Tratto da una magnifica piéce di Anthony Shaffer, Sleuth è diventato, nel 1972, un film: Gli insospettabili diretto
Mankiewicz ed ora il remake, riscritto da Harold Pinter e diretto da Kenneth Branagh


[di Mia Marmiroli]
Certo che con una squadra così il risultato è assicurato. Sleuth, per la regia di Kenneth Branagh e con Sir Michael Caine nei panni che furono di Laurence Olivier e Jude Law nei panni che furono di Caine, è un film sorprendente, intrigante ed estremamente intelligente. Due uomini, in un appartamento, danno vita ad un massacro, soprattutto psicologico.

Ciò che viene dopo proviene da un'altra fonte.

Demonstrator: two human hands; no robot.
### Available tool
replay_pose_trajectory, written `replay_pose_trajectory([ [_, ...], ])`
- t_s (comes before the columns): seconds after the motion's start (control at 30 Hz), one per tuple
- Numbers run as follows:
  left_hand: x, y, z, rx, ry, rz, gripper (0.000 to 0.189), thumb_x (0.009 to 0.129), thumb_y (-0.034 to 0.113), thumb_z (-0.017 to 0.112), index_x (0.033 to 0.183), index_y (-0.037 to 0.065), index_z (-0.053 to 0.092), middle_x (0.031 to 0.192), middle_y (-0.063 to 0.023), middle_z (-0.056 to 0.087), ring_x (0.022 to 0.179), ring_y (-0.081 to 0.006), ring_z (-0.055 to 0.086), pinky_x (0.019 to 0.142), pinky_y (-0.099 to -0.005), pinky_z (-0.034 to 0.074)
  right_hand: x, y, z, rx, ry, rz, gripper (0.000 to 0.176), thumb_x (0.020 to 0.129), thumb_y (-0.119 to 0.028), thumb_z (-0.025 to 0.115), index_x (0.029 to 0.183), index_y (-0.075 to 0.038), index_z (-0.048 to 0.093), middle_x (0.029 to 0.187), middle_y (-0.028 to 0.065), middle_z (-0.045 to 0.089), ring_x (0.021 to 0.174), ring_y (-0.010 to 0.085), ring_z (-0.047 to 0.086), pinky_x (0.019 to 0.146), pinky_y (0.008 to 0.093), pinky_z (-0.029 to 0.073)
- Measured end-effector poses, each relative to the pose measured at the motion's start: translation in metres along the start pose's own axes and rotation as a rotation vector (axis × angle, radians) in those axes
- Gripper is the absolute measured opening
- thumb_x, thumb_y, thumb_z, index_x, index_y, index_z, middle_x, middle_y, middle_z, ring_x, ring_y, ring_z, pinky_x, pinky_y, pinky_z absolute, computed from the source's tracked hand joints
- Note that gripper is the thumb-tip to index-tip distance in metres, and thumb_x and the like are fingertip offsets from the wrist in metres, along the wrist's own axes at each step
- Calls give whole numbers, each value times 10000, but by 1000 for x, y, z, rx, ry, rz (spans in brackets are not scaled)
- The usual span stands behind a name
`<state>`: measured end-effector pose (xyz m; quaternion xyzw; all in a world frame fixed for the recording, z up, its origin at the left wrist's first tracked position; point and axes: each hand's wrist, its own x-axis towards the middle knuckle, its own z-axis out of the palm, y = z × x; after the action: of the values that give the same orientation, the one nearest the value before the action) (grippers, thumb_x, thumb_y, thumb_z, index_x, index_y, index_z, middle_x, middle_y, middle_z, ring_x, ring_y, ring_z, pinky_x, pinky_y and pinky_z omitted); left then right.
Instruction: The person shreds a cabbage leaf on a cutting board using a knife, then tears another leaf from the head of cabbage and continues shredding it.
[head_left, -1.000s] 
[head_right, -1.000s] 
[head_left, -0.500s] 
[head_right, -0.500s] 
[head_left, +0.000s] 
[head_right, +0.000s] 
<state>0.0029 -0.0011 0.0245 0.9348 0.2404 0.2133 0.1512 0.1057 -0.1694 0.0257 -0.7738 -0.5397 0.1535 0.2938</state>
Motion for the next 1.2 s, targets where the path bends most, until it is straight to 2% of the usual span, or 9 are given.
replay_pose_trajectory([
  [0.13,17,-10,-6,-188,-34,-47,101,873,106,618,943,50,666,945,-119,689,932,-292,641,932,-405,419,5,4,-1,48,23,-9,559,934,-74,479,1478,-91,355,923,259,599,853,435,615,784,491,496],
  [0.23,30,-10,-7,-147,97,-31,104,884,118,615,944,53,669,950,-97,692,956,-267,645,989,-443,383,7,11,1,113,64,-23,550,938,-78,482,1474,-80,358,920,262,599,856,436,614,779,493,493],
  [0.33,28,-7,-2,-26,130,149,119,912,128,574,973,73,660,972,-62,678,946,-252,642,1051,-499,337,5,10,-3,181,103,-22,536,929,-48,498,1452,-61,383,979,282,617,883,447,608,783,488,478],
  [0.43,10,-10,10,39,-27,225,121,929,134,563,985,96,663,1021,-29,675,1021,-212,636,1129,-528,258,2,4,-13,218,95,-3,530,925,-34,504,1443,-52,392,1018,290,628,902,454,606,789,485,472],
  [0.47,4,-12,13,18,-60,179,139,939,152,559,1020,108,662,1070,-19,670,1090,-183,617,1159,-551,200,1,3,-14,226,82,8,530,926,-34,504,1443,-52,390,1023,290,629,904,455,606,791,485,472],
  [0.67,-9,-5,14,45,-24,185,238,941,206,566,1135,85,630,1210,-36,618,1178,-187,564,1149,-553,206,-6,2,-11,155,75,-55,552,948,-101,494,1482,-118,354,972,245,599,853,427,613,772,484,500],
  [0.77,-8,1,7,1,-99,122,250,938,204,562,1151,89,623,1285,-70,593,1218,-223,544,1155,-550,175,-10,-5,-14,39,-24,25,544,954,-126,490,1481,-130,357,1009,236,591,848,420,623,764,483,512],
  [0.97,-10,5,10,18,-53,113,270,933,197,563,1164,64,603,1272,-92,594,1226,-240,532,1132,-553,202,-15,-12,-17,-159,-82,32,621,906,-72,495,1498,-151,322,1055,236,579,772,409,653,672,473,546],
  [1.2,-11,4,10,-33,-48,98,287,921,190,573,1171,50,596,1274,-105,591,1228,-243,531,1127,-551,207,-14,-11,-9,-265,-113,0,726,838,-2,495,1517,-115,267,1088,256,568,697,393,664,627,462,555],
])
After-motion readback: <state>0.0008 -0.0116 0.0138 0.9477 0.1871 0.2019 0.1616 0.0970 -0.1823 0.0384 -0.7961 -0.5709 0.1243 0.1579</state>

Il vecchio e famosissimo scrittore Andrew Wyke invita nella sua splendida casa - ipertecnologica e modernissima all’interno quanto old fashion all’esterno - l’affascinante parrucchiere di origini italiane Milo Tindle, che si porta allegramente a letto sua moglie, e gli propone di rinunciare alla donna in cambio di alcuni gioielli di grande valore. Milo accetta, ma non sa che Andrew ha in mente un piano diabolico per liberarsi di lui.
Davanti ad un film di questo tipo è obbligatorio non spingersi oltre nel raccontare la trama ma, statene certi, questo è solo l’inizio della storia. Di rado Kenneth Branagh si allontana dal suo amatissimo William Shakespeare (metà dei suoi film sono tratti da opere del Bardo) ma stavolta ha deciso di proseguire la strada intrapresa l’anno scorso con il suo adattamento di Il Flauto Magico di Wolfgang Amadeus Mozart e si è cimentato con un “remake” (le virgolette sono d’obbligo) del film di Mankiewicz.

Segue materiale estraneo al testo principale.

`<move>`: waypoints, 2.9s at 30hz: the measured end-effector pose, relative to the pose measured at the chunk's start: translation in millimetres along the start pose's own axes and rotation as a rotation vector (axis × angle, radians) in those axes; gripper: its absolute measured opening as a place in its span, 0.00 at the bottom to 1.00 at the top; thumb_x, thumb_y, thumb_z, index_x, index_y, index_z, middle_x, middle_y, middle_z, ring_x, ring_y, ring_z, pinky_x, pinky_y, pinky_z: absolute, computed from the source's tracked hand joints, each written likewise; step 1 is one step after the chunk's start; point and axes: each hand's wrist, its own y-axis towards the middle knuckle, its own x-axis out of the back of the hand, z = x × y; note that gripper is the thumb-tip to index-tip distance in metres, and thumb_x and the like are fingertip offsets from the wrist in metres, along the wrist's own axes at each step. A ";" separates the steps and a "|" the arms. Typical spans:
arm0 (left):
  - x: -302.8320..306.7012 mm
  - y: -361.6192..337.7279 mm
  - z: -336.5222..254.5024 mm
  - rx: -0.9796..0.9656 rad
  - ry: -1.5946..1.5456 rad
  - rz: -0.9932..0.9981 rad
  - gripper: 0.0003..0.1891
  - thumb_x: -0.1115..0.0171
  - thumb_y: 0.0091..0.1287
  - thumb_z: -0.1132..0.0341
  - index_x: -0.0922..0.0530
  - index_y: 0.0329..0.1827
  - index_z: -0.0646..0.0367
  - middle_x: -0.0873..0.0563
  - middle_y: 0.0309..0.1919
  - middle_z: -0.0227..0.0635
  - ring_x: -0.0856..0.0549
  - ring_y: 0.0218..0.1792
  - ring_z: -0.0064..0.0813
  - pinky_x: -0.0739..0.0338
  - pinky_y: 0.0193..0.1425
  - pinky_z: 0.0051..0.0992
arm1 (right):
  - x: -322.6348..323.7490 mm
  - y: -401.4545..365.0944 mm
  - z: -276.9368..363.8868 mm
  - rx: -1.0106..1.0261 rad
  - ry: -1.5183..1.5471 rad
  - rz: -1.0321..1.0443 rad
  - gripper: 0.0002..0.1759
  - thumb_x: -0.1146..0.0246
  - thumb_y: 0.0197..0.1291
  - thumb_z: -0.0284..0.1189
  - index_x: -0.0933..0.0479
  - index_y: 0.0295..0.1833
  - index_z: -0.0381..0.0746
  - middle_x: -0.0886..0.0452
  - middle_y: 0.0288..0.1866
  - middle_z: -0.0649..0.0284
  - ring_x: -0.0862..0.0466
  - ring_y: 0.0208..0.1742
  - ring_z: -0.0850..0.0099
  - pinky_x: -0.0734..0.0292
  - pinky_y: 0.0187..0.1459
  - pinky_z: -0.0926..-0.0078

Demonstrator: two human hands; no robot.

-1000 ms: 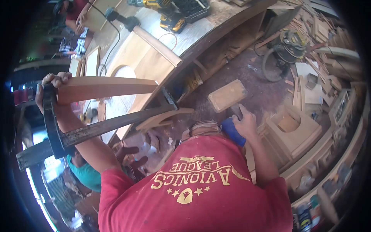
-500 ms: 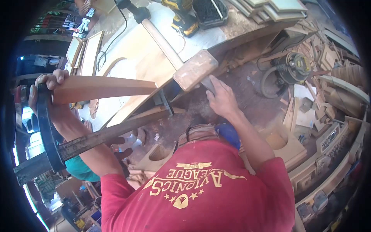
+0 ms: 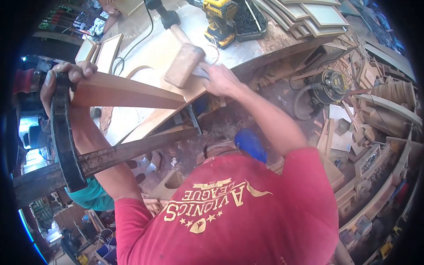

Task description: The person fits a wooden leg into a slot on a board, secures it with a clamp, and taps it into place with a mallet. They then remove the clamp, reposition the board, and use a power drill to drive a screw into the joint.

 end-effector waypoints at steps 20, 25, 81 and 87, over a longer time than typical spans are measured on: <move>6.4 -7.9 -4.1 -0.044 0.217 0.089 0.24 0.40 0.68 0.46 0.23 0.57 0.53 0.16 0.34 0.25 0.19 0.42 0.32 0.31 0.56 0.41 | -28.8 132.9 -17.5 0.136 0.000 0.227 0.32 0.35 0.68 0.38 0.27 0.75 0.39 0.15 0.61 0.43 0.16 0.64 0.46 0.23 0.69 0.56; 7.8 -9.2 -2.9 -0.061 0.205 0.122 0.25 0.42 0.70 0.45 0.25 0.60 0.53 0.17 0.34 0.26 0.20 0.42 0.33 0.32 0.55 0.44 | -7.3 154.2 -29.9 0.011 -0.134 0.132 0.34 0.39 0.71 0.39 0.33 0.79 0.38 0.16 0.61 0.39 0.17 0.63 0.43 0.23 0.66 0.48; 8.5 -11.9 -1.4 -0.057 0.106 0.014 0.25 0.45 0.71 0.48 0.18 0.58 0.60 0.14 0.34 0.32 0.17 0.44 0.38 0.29 0.58 0.42 | 0.8 97.4 -41.1 0.177 -0.246 0.165 0.31 0.38 0.69 0.36 0.30 0.76 0.41 0.14 0.53 0.40 0.15 0.57 0.42 0.22 0.62 0.47; 2.6 -11.3 0.4 -0.056 0.142 0.023 0.24 0.47 0.72 0.47 0.21 0.60 0.56 0.14 0.37 0.29 0.20 0.47 0.35 0.33 0.61 0.42 | 10.1 137.0 5.1 0.344 -0.481 0.472 0.29 0.40 0.73 0.37 0.29 0.77 0.43 0.13 0.58 0.47 0.13 0.58 0.49 0.19 0.62 0.52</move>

Remake, infatti, non è il termine giusto perché quando affidi un testo splendido come quello di Shaffer, nelle mani e nella testa di un Premio Nobel come Harold Pinter, non puoi non immaginare
che venga stravolto. E così Pinter ha fatto ma, da grande maestro quale è, ha mantenuto intatti alcuni punti fondamentali dell’originale e ne ha spinto al massimo altri: come l’attrazione/seduzione tra i due; l’aspetto più psicopatico che eccentrico del personaggio di Andrew e quello più volgarotto piuttosto che sempliciotto del personaggio di Milo. La straordinarietà della scrittura di Harold Pinter è la sua ambiguità, una caratteristica che ti spiazza ma che emerge con grande forza. Jude Law, che del film è anche produttore, intervistato a Venezia dove il film era in concorso, ci ha raccontato il suo incontro con il drammaturgo: “Ne abbiamo parlato nel corso di un lungo pranzo molto divertente, in cui gli ho detto che il cuore della storia si poteva descrivere come due uomini in una stanza, uno più vecchio e l’altro più giovane, che combattono fisicamente e psicologicamente per una donna che noi non vedremo mai. E Harold mi ha risposto: “Magnifico è quello che ho fatto per 40 anni”. Così, ha accettato immediatamente”. Notevole anche la regia di Branagh che, rispetto al film del ’72, fa un uso ampissimo della tecnologia e gioca moltissimo con questa casa super high-tech dello scrittore.